Prefeitura defende requalificação e segurança
Durante a coletiva, Zilma reforçou que o Lago das Rosas estava há cerca de 15 anos sem receber intervenções estruturais e que a revitalização inclui melhorias urbanas, novos espaços de convivência, playgrounds, academias ao ar livre, pet place, iluminação e adequações para acessibilidade e turismo.
“A requalificação é para devolver à sociedade um ambiente protegido e seguro. Não existe retirada de árvore para simplesmente colocar equipamento. Nós temos espaços planejados e toda substituição será compensada com novos plantios”, declarou.
Segundo a presidente da AMMA, além das 48 árvores que serão substituídas, a prefeitura prevê o plantio de outras 112 mudas no parque. Ela destacou ainda que os pareceres técnicos possuem 51 páginas e analisam individualmente cada exemplar arbóreo.
“Ninguém quer retirar uma árvore dessa magnitude por vontade própria. Existe desgaste operacional, custo e impacto emocional. Mas, quando o laudo aponta risco real, o poder público precisa agir preventivamente”, disse.
Zilma afirmou ainda que a prefeitura decidiu suspender novas remoções até que o Ministério Público acompanhe o caso e seja possível ampliar o diálogo com moradores e entidades ambientais. “A obra vai continuar, mas não haverá novas retiradas até que isso seja debatido. Vamos pedir a mediação do Ministério Público para garantir transparência e segurança jurídica”, explicou.
A presidente da AMMA também rebateu críticas sobre a condução do processo e reforçou que o órgão ambiental atua respaldado por critérios científicos. “A opinião da AMMA está sustentada em conhecimento e experiência há mais de 15 anos. Eu tenho um relatório técnico detalhado e não posso tomar decisões baseadas apenas em opiniões”, pontuou.
Morador apoia retirada por questão de segurança
Morador da região e frequentador diário do parque, Leandro Carvalho de Azevedo afirmou apoiar a retirada das árvores caso os laudos técnicos comprovem os riscos apontados pela prefeitura.
“Essas árvores estão lindas por fora, mas, pelo que a prefeitura fala, estão podres por dentro e, para a segurança de todos, é melhor fazer a retirada mesmo. Quero caminhar aqui com segurança”, afirmou.

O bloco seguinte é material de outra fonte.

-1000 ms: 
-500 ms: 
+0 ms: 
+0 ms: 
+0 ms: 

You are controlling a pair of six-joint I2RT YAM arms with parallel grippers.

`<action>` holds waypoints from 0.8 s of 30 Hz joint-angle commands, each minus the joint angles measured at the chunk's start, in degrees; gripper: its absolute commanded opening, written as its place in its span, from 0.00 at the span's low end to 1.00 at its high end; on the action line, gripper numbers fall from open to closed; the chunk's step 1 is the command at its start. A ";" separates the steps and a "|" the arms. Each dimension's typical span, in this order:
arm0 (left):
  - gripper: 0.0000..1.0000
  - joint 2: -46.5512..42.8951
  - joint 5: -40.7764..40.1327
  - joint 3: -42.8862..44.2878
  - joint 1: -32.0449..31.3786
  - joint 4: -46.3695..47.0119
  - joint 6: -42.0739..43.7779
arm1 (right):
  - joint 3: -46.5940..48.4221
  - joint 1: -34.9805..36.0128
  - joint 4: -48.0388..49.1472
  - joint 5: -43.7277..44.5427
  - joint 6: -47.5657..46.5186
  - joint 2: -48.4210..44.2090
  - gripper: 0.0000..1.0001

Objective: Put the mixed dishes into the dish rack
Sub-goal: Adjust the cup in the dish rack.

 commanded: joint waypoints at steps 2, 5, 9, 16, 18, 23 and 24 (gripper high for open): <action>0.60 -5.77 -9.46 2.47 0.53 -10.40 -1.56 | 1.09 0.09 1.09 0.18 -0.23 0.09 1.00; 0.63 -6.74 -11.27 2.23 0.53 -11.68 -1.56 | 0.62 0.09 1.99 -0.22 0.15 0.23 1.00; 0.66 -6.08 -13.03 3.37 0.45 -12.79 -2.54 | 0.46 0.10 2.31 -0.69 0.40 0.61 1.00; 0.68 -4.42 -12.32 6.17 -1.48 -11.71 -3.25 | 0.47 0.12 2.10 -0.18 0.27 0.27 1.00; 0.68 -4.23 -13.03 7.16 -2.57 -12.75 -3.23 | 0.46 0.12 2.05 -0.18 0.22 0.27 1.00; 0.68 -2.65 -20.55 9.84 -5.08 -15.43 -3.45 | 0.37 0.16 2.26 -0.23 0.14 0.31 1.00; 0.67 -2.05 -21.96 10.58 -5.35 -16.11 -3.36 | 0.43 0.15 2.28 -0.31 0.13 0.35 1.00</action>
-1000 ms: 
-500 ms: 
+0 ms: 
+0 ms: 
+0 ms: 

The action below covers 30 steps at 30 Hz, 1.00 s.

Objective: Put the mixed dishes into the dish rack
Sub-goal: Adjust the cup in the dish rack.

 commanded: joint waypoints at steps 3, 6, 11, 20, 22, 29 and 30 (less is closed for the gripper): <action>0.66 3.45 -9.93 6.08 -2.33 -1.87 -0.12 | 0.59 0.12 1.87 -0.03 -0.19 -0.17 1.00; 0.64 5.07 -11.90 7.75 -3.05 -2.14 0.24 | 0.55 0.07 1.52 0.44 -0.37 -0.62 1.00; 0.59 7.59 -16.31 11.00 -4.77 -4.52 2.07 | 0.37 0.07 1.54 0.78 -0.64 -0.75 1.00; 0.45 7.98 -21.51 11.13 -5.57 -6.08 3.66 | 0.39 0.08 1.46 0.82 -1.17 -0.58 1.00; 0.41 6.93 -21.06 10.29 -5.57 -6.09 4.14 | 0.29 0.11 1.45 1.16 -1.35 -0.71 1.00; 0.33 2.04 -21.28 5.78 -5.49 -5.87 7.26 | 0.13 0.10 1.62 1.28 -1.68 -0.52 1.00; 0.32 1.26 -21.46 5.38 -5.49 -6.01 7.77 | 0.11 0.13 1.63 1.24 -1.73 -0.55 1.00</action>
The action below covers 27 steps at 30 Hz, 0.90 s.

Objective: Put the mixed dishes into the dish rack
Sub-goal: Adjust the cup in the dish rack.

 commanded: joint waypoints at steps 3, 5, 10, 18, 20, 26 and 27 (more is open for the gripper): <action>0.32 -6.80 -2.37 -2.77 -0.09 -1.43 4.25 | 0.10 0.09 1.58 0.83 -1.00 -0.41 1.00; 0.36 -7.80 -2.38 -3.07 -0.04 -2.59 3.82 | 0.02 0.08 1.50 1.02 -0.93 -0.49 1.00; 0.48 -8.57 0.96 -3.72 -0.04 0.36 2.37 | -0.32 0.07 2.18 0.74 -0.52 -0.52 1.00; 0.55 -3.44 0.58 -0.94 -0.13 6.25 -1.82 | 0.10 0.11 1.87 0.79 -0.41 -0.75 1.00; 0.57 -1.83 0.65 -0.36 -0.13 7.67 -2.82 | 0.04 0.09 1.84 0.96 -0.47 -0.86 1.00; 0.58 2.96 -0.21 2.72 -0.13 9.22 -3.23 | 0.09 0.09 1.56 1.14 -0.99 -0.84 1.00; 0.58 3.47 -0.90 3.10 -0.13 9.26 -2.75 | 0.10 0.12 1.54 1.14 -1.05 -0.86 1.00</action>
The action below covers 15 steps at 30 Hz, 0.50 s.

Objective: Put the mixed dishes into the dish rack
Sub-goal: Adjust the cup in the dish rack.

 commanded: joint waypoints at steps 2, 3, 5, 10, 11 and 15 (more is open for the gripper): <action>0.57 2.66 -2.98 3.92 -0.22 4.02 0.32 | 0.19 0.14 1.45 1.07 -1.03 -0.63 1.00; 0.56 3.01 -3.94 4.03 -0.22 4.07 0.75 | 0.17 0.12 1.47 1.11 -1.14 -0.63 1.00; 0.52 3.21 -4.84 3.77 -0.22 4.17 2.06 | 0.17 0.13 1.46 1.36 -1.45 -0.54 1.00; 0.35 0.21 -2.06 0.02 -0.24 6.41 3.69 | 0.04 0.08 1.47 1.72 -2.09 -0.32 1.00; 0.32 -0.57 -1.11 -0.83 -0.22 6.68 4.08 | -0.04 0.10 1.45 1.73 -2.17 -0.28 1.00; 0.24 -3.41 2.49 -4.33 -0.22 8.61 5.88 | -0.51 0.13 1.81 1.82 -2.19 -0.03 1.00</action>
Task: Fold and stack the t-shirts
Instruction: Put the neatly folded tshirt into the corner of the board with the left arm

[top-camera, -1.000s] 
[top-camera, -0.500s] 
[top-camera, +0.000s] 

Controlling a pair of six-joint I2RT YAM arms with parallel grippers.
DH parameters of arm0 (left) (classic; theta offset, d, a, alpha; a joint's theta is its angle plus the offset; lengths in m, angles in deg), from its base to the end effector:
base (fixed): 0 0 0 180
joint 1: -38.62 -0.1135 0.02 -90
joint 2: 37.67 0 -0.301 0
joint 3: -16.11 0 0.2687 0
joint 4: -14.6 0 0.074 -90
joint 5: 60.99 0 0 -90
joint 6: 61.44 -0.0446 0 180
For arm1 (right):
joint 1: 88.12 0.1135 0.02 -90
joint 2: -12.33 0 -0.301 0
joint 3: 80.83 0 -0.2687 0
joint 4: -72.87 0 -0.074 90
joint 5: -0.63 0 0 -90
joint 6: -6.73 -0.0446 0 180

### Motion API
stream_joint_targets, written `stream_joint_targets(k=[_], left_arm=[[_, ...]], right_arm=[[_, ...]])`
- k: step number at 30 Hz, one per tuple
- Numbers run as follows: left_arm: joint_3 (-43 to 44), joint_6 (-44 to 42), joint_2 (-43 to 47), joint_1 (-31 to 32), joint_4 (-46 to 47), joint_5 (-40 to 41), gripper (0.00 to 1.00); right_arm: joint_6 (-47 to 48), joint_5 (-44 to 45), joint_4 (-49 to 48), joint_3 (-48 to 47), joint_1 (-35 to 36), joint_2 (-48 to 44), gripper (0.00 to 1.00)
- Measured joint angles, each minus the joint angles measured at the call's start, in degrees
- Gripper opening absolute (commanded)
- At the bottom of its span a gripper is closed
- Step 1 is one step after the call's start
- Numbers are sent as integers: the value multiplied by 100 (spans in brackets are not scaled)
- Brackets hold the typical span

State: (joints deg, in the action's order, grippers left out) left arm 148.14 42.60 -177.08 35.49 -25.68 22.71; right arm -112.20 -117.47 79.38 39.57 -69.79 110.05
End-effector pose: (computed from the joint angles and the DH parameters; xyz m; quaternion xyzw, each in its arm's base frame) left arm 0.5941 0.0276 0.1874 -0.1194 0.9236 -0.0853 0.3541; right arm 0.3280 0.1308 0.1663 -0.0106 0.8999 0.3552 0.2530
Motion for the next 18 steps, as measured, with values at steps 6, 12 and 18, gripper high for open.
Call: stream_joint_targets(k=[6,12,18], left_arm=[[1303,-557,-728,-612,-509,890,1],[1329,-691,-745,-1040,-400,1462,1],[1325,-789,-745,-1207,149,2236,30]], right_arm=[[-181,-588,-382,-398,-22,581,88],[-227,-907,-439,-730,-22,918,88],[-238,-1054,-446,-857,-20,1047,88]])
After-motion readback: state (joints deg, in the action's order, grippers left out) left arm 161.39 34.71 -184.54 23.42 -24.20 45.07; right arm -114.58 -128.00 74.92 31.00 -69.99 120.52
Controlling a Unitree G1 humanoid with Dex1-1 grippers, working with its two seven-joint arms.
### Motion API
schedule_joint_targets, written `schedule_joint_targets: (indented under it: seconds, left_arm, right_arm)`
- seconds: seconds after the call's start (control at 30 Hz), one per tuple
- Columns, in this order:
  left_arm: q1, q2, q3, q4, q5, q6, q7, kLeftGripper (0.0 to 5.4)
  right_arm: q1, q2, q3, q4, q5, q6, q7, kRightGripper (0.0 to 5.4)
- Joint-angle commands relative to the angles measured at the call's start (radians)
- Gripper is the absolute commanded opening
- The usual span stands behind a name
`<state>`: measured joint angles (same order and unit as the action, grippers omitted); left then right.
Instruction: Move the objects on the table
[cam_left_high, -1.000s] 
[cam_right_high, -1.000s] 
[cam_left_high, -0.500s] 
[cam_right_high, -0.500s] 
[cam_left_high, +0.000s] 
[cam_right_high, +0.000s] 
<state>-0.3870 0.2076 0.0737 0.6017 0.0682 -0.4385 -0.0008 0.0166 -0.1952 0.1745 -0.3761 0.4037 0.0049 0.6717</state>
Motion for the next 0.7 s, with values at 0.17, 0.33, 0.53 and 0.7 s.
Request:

Leandro reconhece que a retirada de árvores costuma gerar forte comoção popular devido ao valor ambiental, histórico e afetivo das espécies, mas pondera que o envelhecimento natural dos exemplares também precisa ser levado em consideração.
“Eu não entendo muito dessas questões técnicas, mas, se a AMMA tem os laudos e os especialistas afirmam que essas árvores precisam ser retiradas, eu concordo”, completou.
Associação apoia revitalização, mas pede mais diálogo
Já a integrante da Associação de Moradores e Frequentadores do Lago das Rosas (Alagro), Lilia Monteiro, afirmou que a entidade é favorável à revitalização do parque, mas defende maior diálogo com a população e uma análise complementar sobre parte das árvores previstas para retirada.
“Nós já queríamos essa revitalização há muito tempo. Faz mais de oito anos que buscamos melhorias para o parque. Ficamos felizes porque alguém ouviu a associação”, afirmou.

Segundo Lilia, a associação não é contrária, de forma automática, à retirada das árvores, mas defende que haja mais esclarecimentos técnicos sobre os exemplares condenados.
“Ninguém é favorável à retirada de árvores, principalmente quando elas aparentam estar saudáveis. Mas aquelas que realmente estiverem condenadas e oferecendo risco precisam ser retiradas”, pontuou.
A integrante da Alagro explicou ainda que moradores e entidades estudam solicitar apoio técnico de universidades e do Ministério Público para realização de uma nova avaliação independente sobre parte das árvores previstas para remoção.
“A gente quer um diálogo mais aberto e a criação de um comitê técnico para discutir isso com transparência e também ajudar a acalmar os ânimos da população”, declarou.